What are the system requirements? And shouldn't they be listed on your website?
[-]
- felarof 12 hours ago
  we support Mac (apple silicon and intel) and Windows.
  hardware requirements are minimal, same as Google Chrome, if you BYOK API keys for agents and are not running LLMs locally.
rvz 5 hours ago
> But we strongly believe that a privacy-first browser with local LLM support is more important than ever – since agents will have access to so much sensitive data.
How does this make money? Surely this will have a cloud offering?
But if it doesn't make money, I can only assume that the team will be acqui-hired to answer that question.
ivape 9 hours ago
What is the default BrowserOS model? Is it local, and if so, what inferencing server are you using?
[-]
- felarof 9 hours ago
  The default model is Gemini.
  You can bring your own API keys and change the default to any model you local.
  Or better run model locally using Ollama and use that!
  [-]
  - ivape 9 hours ago
    The default is a remote Gemini call?
    [-]
    - felarof 8 hours ago
      Yes, right now using Gemini API on our liteLLM server (we can't expose API key on client side).

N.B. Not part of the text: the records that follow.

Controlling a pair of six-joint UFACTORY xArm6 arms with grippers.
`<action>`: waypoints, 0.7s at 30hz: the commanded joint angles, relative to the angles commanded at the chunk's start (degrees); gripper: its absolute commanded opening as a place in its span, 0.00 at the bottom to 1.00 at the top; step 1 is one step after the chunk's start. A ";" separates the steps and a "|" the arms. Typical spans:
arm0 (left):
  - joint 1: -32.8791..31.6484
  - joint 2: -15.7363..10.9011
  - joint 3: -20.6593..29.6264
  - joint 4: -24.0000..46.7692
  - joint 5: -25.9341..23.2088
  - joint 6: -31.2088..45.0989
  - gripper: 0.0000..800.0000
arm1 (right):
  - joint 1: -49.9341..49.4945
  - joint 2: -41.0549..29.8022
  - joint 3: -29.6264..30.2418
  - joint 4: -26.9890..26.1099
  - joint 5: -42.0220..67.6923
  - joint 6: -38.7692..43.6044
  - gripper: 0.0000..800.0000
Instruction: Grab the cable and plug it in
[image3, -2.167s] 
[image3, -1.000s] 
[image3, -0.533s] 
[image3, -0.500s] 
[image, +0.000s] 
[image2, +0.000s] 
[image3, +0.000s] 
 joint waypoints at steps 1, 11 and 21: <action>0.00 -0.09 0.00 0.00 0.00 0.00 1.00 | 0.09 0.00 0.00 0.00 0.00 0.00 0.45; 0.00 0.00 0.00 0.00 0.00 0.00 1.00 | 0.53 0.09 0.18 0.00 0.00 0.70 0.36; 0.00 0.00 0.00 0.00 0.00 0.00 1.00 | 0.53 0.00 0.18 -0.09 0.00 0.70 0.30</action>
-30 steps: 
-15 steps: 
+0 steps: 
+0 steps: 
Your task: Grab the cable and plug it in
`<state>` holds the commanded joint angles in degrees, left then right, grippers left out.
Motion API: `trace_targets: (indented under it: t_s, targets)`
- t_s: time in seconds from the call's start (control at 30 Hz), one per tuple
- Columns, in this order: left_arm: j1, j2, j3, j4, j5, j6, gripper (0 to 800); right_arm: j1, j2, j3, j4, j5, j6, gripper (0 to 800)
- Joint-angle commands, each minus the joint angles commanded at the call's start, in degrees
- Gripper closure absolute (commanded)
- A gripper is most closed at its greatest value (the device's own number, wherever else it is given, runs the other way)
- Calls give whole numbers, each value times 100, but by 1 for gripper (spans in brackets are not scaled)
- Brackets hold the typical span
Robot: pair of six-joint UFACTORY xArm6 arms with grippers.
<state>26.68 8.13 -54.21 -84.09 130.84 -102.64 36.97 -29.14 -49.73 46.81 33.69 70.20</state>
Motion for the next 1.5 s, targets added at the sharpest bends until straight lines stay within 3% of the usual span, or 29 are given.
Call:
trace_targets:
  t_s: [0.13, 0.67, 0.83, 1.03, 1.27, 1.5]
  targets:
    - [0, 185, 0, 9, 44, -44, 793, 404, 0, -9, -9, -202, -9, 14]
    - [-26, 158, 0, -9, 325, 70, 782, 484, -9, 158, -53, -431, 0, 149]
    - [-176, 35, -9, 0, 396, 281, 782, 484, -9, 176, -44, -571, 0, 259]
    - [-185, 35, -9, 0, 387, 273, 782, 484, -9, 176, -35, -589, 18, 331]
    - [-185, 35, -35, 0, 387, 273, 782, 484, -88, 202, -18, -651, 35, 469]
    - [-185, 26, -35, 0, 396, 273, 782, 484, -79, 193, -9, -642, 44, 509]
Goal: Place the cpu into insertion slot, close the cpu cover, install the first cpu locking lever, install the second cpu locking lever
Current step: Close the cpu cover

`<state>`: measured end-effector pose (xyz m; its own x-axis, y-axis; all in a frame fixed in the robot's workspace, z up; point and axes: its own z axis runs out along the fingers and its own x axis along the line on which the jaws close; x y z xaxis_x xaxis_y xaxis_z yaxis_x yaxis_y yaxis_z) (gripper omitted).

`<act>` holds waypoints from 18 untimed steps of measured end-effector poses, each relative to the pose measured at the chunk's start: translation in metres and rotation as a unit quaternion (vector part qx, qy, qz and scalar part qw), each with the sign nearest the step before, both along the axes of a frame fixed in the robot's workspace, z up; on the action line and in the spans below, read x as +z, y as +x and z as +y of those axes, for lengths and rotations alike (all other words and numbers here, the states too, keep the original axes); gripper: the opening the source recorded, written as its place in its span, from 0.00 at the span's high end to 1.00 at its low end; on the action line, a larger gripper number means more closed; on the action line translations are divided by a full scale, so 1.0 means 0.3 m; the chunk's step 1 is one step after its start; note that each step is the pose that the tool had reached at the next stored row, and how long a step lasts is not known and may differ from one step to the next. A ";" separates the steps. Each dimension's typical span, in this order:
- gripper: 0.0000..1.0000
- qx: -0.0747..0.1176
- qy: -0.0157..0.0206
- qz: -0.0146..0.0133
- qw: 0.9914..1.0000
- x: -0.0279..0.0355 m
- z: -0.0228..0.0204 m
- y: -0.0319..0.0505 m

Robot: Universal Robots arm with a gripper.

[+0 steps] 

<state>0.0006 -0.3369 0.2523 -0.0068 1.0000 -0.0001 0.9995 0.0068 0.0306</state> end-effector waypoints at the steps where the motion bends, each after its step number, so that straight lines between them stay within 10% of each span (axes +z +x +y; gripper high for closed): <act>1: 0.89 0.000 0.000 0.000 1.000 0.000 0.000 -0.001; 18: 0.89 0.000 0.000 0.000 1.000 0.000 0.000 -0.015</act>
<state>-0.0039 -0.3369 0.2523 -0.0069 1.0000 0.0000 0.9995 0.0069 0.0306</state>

      We are working on smaller, fine-tuned model too, which will be the default soon! It should be much faster and precise at navigation tasks.
paul7986 10 hours ago
So would this or any AI browser go out and fetch a list of the best deals for my trip to Iceland? After Show me all the options it has found for flights, hotels, car rentals and show cheapest/best prices with all details (fly out of and into with times) to even allow me to pay for each item on same page I asked it to do so? As well it could group the overall best deal with details and then i can just click to pay instantly and or make some edits.
[-]
- felarof 10 hours ago
  We just started cooking, very soon you should be able to do this!
- dotancohen 8 hours ago
  It seems that the next evolution of SEO will be too skip the SE and simply O for the LLMs.
- flymasterv 6 hours ago
  Orbitz.com has done this for 20 years.